DATASET EXCERPT -
——
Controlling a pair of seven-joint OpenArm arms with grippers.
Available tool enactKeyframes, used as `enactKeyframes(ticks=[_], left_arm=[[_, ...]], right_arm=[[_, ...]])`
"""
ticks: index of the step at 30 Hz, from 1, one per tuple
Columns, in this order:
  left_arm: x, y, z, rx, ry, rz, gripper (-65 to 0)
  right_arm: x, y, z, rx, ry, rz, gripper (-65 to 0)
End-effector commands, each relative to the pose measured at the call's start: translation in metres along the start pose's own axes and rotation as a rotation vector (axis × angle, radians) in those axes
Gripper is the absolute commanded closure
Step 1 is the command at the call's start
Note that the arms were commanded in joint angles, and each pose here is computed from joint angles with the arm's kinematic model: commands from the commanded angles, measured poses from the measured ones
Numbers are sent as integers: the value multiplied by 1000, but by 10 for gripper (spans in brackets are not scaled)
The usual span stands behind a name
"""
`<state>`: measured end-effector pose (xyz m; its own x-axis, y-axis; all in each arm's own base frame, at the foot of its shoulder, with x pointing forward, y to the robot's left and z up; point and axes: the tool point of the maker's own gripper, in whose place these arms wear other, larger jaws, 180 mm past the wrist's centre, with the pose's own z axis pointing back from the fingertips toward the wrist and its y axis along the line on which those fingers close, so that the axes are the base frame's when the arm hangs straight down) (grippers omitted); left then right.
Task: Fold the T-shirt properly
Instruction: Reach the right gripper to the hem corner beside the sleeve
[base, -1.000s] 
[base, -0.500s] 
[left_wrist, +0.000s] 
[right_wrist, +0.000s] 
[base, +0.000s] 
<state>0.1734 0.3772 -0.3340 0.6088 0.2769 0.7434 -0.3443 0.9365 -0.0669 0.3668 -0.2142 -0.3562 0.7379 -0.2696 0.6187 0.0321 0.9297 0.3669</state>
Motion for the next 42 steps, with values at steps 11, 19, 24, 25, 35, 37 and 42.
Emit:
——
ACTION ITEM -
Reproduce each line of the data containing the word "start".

SOLUTION FOR THIS TASK -
End-effector commands, each relative to the pose measured at the call's start: translation in metres along the start pose's own axes and rotation as a rotation vector (axis × angle, radians) in those axes
Step 1 is the command at the call's start

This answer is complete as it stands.